Brief: What do the lines from the top of the data through the line with "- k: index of" say? Quote them exactly and include both ends.

Dataset content:

^^^^

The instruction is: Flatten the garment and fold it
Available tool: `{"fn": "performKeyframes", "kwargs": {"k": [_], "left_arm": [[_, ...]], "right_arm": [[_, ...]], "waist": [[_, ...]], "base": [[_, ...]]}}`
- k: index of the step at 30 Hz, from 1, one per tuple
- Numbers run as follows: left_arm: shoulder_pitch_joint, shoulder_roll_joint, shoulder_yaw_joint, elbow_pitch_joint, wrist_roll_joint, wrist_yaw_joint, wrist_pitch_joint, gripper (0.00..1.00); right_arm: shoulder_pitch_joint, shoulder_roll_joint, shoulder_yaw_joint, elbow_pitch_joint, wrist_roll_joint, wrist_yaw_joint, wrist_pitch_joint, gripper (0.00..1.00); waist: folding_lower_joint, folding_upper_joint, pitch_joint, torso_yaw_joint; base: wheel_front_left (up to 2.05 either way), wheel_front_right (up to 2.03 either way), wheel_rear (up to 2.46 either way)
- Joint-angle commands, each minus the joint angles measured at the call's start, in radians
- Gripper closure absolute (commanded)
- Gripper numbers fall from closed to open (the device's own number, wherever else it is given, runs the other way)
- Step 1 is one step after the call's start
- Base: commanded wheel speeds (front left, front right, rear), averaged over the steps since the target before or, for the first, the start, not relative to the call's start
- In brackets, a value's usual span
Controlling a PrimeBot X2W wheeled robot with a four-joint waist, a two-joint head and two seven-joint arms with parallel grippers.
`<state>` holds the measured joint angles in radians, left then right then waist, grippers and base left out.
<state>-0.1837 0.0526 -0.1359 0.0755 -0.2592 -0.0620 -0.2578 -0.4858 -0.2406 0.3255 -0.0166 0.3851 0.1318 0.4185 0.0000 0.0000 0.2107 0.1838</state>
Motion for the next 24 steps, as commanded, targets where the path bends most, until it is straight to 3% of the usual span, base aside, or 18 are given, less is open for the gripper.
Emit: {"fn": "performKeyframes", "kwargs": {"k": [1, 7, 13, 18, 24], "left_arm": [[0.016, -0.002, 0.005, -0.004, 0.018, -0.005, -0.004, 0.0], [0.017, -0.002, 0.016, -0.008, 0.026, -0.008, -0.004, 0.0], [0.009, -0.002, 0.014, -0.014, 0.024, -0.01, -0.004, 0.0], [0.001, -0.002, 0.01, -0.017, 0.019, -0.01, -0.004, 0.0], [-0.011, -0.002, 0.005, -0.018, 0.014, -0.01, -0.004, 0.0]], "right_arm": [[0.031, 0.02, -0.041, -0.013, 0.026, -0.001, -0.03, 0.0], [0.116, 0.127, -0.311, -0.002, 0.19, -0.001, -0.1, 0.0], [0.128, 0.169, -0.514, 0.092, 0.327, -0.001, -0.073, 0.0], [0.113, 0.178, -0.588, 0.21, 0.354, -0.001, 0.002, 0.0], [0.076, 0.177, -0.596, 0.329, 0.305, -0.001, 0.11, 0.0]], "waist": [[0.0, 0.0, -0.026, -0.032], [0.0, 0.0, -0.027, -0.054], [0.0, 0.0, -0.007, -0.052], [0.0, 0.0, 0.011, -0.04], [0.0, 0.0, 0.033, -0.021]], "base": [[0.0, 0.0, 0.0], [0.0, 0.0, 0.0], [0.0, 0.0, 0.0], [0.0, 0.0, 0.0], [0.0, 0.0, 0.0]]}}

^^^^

Reply to the task:
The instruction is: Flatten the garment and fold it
Available tool: `{"fn": "performKeyframes", "kwargs": {"k": [_], "left_arm": [[_, ...]], "right_arm": [[_, ...]], "waist": [[_, ...]], "base": [[_, ...]]}}`
- k: index of the step at 30 Hz, from 1, one per tuple

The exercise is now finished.